Inzwischen wurde rekonstruiert, was am Samstag geplant war: Mit einer Gruppe von drei weiteren Personen wollten der 44-Jährige und seine 36-jährige Gattin aus Steinhaus auf 20 Meter Tiefe absteigen. Dabei bekam die 36-Jährige während des Abstieges in nur fünf Metern Tiefe Probleme, weshalb sie einen Notaufstieg durchführte. Laut ersten Meldungen hatte ihr Gatte versucht, ihr zu helfen, und sie habe sich losgerissen.
Großeinsatz mit Tauchern und Sonar
Die anderen Teilnehmer der Gruppe tauchten zwischenzeitlich ebenfalls wieder auf, da sie sich aufgrund der schlechten Sicht verloren hatten. Nachdem ihr Ehemann nicht wieder an die Oberfläche gekommen war, verständigte die 36-Jährige den Tauchlehrer, der sich mit einer anderen Tauchgruppe in unmittelbarer Nähe befand.
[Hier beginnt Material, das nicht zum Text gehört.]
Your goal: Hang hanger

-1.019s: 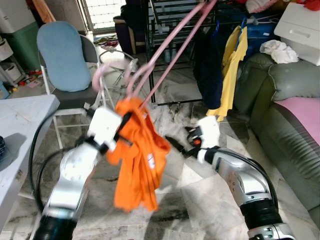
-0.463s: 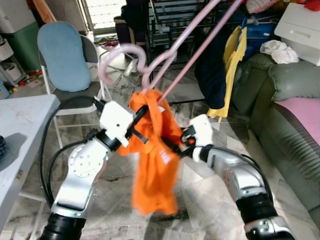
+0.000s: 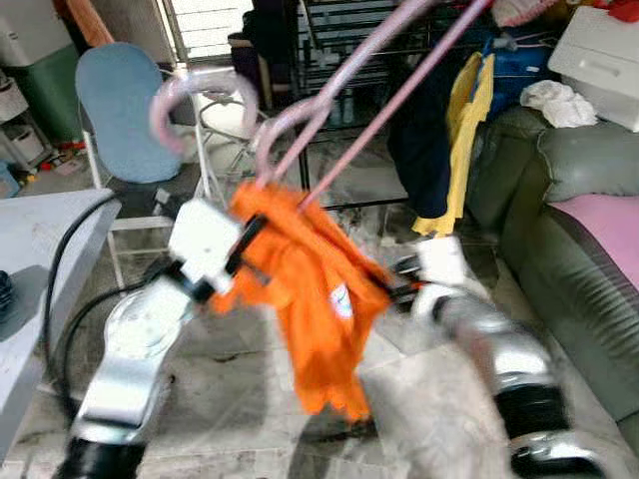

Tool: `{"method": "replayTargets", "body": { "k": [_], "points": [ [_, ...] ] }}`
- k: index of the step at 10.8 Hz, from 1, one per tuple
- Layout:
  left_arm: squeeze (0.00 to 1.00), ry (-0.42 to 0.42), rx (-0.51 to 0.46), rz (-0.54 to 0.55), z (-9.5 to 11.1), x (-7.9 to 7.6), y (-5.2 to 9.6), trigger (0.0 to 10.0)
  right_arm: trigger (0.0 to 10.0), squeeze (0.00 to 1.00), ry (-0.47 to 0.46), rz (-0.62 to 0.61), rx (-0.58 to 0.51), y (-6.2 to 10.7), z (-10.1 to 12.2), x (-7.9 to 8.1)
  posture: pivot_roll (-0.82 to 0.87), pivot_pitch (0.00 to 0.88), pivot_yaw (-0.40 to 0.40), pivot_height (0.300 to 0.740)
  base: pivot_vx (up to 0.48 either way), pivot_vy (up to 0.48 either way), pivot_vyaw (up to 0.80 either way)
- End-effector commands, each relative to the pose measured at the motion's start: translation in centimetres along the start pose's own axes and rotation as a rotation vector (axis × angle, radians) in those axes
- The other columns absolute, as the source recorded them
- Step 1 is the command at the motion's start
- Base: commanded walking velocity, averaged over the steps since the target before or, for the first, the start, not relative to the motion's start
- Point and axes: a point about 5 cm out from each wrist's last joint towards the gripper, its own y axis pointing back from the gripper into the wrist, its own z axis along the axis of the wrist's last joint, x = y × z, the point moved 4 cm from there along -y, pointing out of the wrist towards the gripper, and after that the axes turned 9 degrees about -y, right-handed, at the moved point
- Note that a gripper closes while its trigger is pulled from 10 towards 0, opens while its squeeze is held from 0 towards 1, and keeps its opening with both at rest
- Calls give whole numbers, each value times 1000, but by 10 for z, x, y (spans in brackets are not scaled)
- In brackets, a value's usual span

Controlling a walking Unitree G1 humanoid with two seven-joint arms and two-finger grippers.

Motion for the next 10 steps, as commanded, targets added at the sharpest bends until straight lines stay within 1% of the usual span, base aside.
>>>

Dieser führte umgehend zwei aufeinanderfolgende Tauchgänge auf 40 und 50 Meter durch, konnte den Familienvater aber nicht finden.
Eine groß angelegte Suchaktion mit Einsatzkräften der Wasserrettung, der Feuerwehr und der Polizei wurde gestartet. Mittels Rasterlegung und Sonargeräten – unter anderem auch mit einem Schleppsonar – wurde das Gewässer um den Tauchplatz abgesucht. Dies blieb leider erfolglos und die Suche wurde um kurz nach 20 Uhr abgebrochen.
Strömungen machen Suche schwierig
Am Dienstag soll wieder mit einem Schleppsonar nach dem Vermissten gesucht werden. Der Traunsee ist bis zu 160 Meter tief, an dieser Stelle geht die Steilwand 120 Meter in die Tiefe, Strömungen machen das Eingrenzen des Suchgebiets schwierig.